Конечно, далеко не все умещалось в собачьей голове. Воспоминания путались, что-то исчезало бесследно, что-то причудливо переплеталось и становилось со временем несравнимым с действительностью.
«Видимо, — понимал Анатолий Петрович, — человеческая личность для собаки слишком велика, зато душу она, надо полагать, вмещает полностью, разве есть в мире что-то более надежное, чем собачья душа?»
А потом брали верх другие силы. Он смотрел на свою фотографию на стене, и ему уже казалось, что этот человек был когда-то его хозяином, иначе почему он ему так дорог, он пытался вспомнить себя вместе с ним, но вспоминался только человек, а черного спаниеля рядом с ним не было.
В моменты, когда человечья память пересиливала, Анатолий Петрович философствовал: «Вот еще говорят: жизнь собачья. Господи, хорошо-то как! Ни начальства, ни плана и вообще никаких обязанностей, накормят, погладят, погуляют с тобой, причешут и вымоют…»
И все чаще он был просто собакой, Жимчиком, и никем больше. Он делал все, что требовала него природа, и не страдал потом никакими комплексами и прочими чисто человеческими недугами. Прошлое он воспринимал как-то отстранено и без сожалений, и настоящее, таким образом, выглядело, по крайней мере, не хуже.
А через какое-то время Анастасия Ивановна умерла. Ее положили рядом с мужем, потому что оградка сразу была рассчитана на две могилы. Лидия постояла, поплакала и уехала. А Джима с собой не позвала, забыла, по-видимому, от горя. Несколько дней пес жил на кладбище, а потом исчез неизвестно куда.
Если вы увидите на улице черного спаниеля, который откликается на любую кличку, выпрашивает подачки, но близко ни к кому не подходит, знайте, он ищет ту единственную родную душу, которая не умерла, которая живет где-то. Но где, сыскать почти невозможно, счастливые совпадения редки в нашем мире.
Позовите его, и если он пойдет за вами, то вполне возможно, что душа, которую он ищет, живет в вас.
КОМАНДОР
— Вике-е-ентий! Да-а-мой! — кричала вечером с балкона жена Анна.

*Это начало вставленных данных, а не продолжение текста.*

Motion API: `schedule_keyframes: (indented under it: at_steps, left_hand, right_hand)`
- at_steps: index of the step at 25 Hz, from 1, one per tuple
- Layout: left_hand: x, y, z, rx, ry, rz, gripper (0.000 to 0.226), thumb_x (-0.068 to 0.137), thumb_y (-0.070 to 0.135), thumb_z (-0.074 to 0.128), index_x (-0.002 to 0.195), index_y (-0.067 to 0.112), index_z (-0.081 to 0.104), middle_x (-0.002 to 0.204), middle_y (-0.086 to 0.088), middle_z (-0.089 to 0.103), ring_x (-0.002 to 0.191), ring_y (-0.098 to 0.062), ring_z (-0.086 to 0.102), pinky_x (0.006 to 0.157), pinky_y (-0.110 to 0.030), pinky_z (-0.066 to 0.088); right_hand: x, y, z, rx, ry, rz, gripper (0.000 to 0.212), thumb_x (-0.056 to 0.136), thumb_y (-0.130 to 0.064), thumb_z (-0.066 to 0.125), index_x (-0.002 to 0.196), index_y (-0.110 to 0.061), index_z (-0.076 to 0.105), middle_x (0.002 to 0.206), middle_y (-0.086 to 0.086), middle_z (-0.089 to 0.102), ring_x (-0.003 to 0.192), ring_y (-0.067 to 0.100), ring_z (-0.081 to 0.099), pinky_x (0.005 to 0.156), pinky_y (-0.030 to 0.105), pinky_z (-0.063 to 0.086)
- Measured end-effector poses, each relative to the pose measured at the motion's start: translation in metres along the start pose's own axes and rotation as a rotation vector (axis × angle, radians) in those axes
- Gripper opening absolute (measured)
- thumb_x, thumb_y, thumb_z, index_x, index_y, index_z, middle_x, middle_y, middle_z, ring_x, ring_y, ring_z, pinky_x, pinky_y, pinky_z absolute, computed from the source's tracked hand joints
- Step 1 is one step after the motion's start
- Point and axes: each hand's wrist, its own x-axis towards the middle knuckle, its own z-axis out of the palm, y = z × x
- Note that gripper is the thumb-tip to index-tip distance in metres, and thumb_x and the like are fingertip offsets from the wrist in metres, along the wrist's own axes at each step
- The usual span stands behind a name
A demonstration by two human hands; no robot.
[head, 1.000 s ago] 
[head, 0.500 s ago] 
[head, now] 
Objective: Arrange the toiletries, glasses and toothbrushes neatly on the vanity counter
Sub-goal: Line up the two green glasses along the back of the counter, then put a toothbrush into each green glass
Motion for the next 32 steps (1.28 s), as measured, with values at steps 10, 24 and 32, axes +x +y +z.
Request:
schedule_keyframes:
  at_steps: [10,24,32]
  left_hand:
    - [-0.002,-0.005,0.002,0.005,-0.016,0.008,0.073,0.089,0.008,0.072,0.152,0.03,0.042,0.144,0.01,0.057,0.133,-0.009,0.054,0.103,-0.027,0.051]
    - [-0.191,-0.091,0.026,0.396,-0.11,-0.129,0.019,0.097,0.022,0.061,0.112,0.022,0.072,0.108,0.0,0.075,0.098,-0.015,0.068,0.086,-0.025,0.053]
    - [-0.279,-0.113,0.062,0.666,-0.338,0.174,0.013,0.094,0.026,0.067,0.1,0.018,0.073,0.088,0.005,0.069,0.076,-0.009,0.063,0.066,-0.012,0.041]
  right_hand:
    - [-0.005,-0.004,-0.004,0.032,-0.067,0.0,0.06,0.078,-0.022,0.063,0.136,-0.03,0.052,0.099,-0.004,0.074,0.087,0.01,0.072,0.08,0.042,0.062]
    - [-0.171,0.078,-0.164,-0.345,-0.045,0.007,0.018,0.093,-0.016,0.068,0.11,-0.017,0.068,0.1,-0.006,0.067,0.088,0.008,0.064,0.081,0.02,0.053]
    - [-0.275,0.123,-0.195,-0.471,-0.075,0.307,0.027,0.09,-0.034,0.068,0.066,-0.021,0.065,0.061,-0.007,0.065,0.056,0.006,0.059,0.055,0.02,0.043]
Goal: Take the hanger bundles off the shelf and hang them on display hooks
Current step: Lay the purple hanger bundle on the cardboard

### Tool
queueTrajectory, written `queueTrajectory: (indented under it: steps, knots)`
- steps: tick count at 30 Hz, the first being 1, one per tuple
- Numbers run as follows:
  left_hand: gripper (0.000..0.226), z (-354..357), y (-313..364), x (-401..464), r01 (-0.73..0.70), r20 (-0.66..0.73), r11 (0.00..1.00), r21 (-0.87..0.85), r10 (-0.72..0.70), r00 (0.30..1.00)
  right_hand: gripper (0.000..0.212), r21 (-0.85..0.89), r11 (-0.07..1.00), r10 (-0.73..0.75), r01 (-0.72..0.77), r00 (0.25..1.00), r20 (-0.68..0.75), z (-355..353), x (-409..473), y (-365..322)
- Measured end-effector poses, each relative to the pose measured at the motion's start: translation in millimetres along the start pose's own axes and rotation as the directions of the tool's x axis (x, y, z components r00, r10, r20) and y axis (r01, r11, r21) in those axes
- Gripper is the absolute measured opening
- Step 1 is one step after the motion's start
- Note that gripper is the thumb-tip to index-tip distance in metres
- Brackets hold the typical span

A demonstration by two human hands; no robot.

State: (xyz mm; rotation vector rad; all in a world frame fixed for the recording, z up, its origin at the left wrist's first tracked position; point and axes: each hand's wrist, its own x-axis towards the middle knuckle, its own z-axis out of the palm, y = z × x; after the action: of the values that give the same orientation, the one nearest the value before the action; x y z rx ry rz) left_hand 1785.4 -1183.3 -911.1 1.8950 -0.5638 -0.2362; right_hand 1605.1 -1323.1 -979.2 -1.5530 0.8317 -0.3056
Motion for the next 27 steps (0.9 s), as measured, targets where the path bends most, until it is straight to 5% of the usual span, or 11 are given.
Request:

Викентий обиженно.шмыгал носом, подтягивал штаны, с надеждой глядел на часы. Часы показывали конец рабочего дня. А Викентий мечтал подзадержаться, поработать с единомышленниками над интересной проблемой. Они уже закрылись с Друзьями в лаборатории, предварительно договорившись с начальством и охраной, уже были запасены сигареты, бутерброды и кофе…
А жена вновь выходила на балкон.
— Вике-е-ентий! Да-а-мой! — разносилось над городом снова и снова.
— Ладно уж, иди, — сочувственно говорили Викентию друзья, — без тебя управимся.
Друзья были холостыми.
Викентий ехал на трамваях и троллейбусах, забегая по пути в магазины за продуктами, а голос Анны набатом носился над городскими кварталами.
Он прибегал домой усталый и виноватый, жена кормила его ужином, долго отчитывала за опоздание. А он с нетерпением ждал, когда она скажет свои любимые слова: «Мой ноги и марш спать!